### Activity
Show every line in the entries below where the word "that" appears.

(Records contained in a dataset)
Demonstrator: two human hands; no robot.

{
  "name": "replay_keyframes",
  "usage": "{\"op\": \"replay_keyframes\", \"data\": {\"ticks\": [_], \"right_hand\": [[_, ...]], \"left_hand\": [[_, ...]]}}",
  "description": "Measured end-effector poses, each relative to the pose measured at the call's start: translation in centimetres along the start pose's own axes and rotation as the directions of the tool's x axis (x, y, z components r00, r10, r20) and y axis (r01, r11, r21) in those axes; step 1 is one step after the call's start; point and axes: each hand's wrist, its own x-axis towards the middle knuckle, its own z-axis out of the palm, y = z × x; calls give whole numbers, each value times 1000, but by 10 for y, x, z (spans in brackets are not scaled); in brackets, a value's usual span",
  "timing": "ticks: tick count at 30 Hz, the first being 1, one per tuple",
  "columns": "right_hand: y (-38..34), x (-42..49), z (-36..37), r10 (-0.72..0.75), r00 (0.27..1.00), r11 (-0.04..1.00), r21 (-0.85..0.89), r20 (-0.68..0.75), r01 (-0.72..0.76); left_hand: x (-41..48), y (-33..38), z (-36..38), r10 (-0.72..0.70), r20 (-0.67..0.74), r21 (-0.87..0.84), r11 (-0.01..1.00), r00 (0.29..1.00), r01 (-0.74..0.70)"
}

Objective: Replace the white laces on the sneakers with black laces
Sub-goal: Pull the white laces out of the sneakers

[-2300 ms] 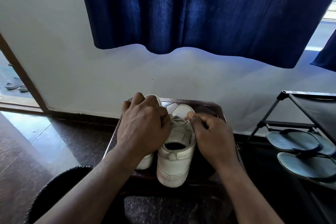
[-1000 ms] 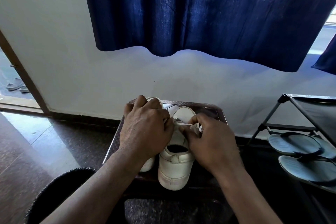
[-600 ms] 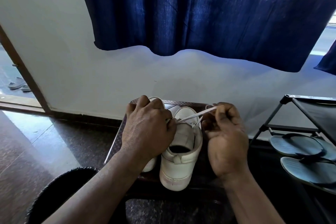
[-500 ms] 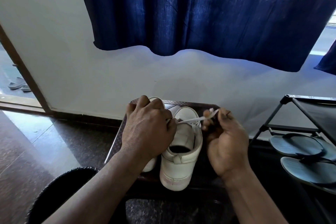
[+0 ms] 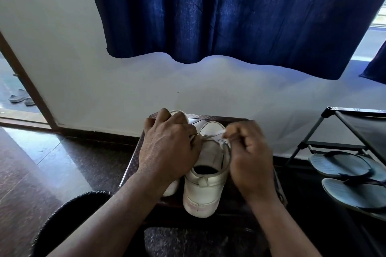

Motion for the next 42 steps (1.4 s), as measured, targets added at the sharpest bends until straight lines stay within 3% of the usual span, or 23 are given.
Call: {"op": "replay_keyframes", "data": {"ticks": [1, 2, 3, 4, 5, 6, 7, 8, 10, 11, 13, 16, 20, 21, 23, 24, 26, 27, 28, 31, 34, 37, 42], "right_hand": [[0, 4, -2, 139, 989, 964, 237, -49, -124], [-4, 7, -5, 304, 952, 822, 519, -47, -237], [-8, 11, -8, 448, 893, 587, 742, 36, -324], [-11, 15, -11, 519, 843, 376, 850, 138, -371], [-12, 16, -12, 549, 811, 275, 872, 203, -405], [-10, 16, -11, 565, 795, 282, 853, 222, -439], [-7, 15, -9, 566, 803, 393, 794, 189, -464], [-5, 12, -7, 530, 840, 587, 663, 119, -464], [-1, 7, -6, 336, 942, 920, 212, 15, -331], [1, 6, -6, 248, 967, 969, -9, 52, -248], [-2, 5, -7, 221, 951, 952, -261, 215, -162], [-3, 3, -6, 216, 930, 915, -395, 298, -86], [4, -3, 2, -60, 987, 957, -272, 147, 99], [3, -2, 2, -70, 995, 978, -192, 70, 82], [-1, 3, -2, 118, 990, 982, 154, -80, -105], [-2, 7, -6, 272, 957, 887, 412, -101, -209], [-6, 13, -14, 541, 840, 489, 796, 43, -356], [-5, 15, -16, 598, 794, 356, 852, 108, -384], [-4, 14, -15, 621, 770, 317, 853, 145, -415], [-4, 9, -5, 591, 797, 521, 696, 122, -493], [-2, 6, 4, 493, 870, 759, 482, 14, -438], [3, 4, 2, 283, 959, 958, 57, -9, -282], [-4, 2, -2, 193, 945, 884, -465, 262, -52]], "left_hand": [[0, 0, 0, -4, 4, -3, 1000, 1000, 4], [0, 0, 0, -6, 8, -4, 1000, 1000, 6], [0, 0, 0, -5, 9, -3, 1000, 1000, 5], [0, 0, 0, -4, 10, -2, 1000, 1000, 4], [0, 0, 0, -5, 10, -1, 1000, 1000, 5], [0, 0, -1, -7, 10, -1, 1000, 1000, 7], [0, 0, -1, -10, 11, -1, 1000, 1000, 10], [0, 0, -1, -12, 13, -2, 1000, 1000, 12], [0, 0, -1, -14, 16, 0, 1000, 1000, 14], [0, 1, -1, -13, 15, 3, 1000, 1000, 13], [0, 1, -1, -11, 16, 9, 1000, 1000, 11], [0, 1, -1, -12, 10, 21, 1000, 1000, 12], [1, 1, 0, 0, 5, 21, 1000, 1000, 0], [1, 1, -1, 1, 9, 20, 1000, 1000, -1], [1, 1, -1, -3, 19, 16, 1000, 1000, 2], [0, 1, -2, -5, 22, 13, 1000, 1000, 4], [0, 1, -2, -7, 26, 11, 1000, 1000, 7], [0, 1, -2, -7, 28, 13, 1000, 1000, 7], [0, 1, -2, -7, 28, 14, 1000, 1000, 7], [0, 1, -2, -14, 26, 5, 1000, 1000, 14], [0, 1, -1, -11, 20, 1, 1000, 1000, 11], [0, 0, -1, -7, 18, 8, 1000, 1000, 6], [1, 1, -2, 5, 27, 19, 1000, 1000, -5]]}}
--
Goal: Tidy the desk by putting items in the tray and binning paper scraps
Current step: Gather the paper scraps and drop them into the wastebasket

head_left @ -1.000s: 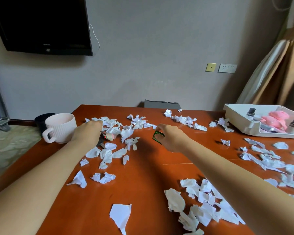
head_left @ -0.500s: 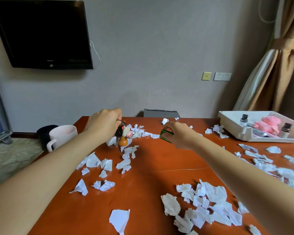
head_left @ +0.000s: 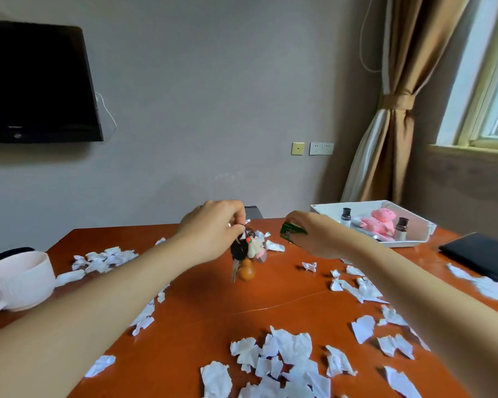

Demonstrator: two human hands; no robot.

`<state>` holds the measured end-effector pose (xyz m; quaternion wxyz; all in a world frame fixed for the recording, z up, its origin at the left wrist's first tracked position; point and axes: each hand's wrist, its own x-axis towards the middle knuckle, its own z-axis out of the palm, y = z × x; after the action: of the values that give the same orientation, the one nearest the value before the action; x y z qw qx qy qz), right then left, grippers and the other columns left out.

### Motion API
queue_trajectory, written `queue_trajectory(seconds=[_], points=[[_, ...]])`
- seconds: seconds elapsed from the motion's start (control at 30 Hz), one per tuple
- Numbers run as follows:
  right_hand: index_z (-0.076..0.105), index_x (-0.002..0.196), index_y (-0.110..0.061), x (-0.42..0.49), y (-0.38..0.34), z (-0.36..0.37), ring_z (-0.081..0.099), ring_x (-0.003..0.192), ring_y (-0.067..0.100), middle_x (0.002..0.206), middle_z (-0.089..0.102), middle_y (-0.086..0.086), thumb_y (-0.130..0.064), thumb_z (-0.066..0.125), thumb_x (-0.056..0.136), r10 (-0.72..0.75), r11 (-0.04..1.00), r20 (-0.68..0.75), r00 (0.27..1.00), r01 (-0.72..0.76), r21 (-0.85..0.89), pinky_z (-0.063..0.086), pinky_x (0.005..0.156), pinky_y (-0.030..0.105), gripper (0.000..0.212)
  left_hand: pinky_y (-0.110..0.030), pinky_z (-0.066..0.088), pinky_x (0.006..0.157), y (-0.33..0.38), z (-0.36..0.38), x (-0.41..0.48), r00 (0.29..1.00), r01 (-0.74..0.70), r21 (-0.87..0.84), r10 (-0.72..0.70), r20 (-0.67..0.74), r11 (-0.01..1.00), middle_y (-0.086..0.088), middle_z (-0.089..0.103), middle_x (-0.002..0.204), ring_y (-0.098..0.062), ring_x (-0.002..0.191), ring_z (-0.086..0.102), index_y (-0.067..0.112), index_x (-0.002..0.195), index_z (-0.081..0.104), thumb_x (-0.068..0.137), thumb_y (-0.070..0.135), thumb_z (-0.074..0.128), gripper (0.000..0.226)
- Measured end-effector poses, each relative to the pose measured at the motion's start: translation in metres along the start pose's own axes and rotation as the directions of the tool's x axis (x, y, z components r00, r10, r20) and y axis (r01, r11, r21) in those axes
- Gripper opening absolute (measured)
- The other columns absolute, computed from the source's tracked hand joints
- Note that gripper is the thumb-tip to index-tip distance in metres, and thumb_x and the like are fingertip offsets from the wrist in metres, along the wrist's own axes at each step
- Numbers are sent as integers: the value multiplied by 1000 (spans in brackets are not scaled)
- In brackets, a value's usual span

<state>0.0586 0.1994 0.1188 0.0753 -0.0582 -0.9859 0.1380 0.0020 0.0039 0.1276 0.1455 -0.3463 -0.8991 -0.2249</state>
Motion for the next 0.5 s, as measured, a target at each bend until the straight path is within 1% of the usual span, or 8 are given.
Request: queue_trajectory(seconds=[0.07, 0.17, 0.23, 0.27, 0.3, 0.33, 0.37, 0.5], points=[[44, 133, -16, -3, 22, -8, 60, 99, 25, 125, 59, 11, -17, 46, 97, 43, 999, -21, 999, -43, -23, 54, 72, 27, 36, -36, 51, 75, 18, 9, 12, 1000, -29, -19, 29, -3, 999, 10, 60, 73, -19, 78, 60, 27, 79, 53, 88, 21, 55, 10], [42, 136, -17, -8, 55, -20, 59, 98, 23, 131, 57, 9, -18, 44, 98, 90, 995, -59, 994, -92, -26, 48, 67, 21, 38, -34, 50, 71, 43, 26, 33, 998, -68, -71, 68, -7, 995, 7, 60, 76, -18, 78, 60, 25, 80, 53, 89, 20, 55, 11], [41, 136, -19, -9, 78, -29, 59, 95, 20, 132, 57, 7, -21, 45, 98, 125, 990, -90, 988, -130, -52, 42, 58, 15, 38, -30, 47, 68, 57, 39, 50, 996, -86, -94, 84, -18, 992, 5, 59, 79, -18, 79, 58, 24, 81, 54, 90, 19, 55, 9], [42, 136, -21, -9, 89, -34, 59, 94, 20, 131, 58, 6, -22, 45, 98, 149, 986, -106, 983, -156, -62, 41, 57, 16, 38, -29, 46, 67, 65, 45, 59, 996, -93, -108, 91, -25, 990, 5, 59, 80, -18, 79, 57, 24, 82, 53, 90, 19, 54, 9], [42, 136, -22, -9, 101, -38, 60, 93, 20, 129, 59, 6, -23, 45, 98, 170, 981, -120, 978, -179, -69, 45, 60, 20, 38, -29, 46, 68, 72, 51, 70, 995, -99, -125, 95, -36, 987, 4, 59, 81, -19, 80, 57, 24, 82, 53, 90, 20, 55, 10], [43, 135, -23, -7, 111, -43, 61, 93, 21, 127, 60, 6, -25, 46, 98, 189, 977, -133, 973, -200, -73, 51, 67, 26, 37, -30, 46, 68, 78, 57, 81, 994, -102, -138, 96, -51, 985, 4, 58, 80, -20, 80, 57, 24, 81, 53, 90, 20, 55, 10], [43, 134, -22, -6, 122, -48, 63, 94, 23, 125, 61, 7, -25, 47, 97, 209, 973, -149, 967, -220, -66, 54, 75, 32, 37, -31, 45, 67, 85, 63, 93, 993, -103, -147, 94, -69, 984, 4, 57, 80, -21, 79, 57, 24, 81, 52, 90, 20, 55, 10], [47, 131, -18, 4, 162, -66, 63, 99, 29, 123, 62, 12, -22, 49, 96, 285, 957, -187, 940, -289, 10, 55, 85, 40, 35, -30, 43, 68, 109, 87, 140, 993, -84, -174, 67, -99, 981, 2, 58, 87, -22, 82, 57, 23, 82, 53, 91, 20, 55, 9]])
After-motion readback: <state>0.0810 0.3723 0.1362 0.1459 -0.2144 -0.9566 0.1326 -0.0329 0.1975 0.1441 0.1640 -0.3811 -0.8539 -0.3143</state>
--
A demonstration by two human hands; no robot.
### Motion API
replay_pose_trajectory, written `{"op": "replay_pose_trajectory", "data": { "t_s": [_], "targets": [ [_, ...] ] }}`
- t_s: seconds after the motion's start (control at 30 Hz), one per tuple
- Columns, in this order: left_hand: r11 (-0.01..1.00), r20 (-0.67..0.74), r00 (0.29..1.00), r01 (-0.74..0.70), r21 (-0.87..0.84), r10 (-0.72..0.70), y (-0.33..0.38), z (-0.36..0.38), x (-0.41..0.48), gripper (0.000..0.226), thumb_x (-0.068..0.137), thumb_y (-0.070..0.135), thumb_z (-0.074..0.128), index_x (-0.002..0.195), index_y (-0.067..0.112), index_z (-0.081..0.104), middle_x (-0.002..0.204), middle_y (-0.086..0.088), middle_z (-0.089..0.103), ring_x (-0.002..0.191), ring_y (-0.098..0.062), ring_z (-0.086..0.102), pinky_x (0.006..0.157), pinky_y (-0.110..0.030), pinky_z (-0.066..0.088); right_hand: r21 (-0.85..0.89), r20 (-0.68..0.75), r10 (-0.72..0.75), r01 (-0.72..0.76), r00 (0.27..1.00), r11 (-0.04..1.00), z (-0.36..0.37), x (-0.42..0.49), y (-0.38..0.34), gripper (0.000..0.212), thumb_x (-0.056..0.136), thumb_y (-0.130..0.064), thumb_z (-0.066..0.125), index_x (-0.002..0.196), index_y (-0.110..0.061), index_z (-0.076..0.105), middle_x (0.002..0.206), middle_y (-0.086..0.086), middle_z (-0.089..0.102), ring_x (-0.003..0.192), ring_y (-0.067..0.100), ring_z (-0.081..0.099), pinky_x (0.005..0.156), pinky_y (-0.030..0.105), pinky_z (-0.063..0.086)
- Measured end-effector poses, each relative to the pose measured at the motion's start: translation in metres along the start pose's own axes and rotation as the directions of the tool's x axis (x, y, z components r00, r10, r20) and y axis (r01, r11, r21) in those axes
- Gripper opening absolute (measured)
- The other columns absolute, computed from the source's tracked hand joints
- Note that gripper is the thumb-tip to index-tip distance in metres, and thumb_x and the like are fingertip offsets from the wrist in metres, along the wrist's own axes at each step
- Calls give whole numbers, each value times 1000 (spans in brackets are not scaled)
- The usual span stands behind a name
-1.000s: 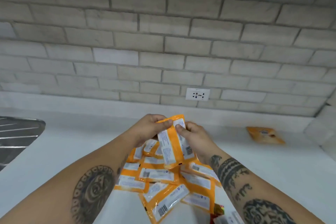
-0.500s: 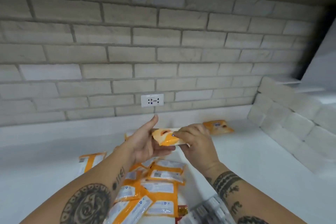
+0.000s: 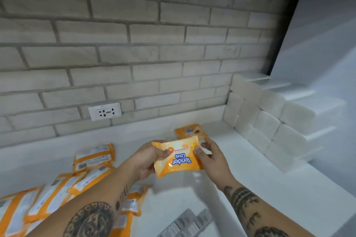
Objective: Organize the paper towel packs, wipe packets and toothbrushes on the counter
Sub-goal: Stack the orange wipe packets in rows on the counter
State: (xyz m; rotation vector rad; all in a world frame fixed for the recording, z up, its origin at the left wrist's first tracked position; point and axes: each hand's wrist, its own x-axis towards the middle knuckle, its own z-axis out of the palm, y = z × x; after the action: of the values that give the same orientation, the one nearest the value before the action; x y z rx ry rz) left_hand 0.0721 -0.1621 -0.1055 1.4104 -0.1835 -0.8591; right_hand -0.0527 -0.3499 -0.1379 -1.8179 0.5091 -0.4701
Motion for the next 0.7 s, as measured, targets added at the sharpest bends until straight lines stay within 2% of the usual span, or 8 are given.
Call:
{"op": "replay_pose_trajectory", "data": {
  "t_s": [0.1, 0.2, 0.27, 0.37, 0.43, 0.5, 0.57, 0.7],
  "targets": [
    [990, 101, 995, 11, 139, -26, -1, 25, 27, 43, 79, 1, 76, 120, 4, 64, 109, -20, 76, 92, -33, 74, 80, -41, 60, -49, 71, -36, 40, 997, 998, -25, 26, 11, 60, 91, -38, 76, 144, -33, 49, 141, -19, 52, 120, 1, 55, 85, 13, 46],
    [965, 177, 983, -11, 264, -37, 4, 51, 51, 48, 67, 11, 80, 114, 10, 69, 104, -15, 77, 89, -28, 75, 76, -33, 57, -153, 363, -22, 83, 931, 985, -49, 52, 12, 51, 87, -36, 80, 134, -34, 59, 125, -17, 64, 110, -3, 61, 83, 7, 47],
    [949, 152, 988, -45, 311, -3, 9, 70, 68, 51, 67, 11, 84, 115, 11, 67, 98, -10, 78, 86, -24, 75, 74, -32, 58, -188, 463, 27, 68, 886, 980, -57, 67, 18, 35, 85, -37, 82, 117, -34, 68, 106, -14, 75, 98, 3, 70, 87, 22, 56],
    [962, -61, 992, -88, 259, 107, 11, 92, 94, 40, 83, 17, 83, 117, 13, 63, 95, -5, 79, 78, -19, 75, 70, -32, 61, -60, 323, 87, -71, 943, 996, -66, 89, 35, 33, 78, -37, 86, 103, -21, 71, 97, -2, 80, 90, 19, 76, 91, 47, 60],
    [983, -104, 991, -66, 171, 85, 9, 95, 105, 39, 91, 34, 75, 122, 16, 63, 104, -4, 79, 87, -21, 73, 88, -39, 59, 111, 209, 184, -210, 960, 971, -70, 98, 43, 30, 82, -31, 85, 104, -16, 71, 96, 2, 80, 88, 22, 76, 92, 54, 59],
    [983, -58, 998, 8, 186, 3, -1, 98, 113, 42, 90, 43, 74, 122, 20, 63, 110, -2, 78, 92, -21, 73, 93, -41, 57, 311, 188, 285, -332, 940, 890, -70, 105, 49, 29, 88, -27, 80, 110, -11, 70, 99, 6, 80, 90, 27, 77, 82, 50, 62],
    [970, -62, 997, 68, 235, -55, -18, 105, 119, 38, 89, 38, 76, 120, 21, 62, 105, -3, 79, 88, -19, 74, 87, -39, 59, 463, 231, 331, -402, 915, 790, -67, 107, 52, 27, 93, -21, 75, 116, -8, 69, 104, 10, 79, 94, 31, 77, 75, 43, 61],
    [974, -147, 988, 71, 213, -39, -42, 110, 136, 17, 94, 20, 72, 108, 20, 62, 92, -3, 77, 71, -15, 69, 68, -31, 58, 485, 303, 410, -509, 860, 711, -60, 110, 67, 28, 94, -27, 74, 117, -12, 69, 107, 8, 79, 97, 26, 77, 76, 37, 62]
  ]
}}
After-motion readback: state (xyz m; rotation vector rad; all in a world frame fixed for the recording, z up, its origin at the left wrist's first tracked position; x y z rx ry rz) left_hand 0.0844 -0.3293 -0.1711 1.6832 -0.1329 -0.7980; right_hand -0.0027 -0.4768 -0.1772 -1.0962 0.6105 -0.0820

### Reply
`<state>` holds the measured end-effector pose (xyz m; quaternion wxyz; all in a world frame fixed for the recording, z up, its origin at the left wrist's first tracked position; point and axes: each hand's wrist, its own x-axis towards the middle knuckle, its own z-axis out of the palm, y = z × x; after the action: of the values that give the same orientation, the one nearest the value before the action; x y z qw qx qy qz), right then left, grippers and the other columns left out.
- Note that gripper is the thumb-tip to index-tip distance in metres, and thumb_x and the like are fingertip offsets from the wrist in metres, along the wrist's own axes at each step
- Note that gripper is the thumb-tip to index-tip distance in metres, and thumb_x and the like are fingertip offsets from the wrist in metres, along the wrist's own axes at each step
State: (xyz m; rotation vector rad; all in a world frame fixed for the recording, z up, its origin at the left wrist's first tracked position; point and axes: each hand's wrist, its own x-axis towards the middle knuckle, its own z-axis out of the palm, y = z × x; after the action: of the values that give the same orientation, the one nearest the value before the action; x y z rx ry rz) left_hand 0.0721 -0.1621 -0.1055 1.4104 -0.1835 -0.8591; right_hand -0.0527 -0.3499 -0.1379 -1.8179 0.5091 -0.4701

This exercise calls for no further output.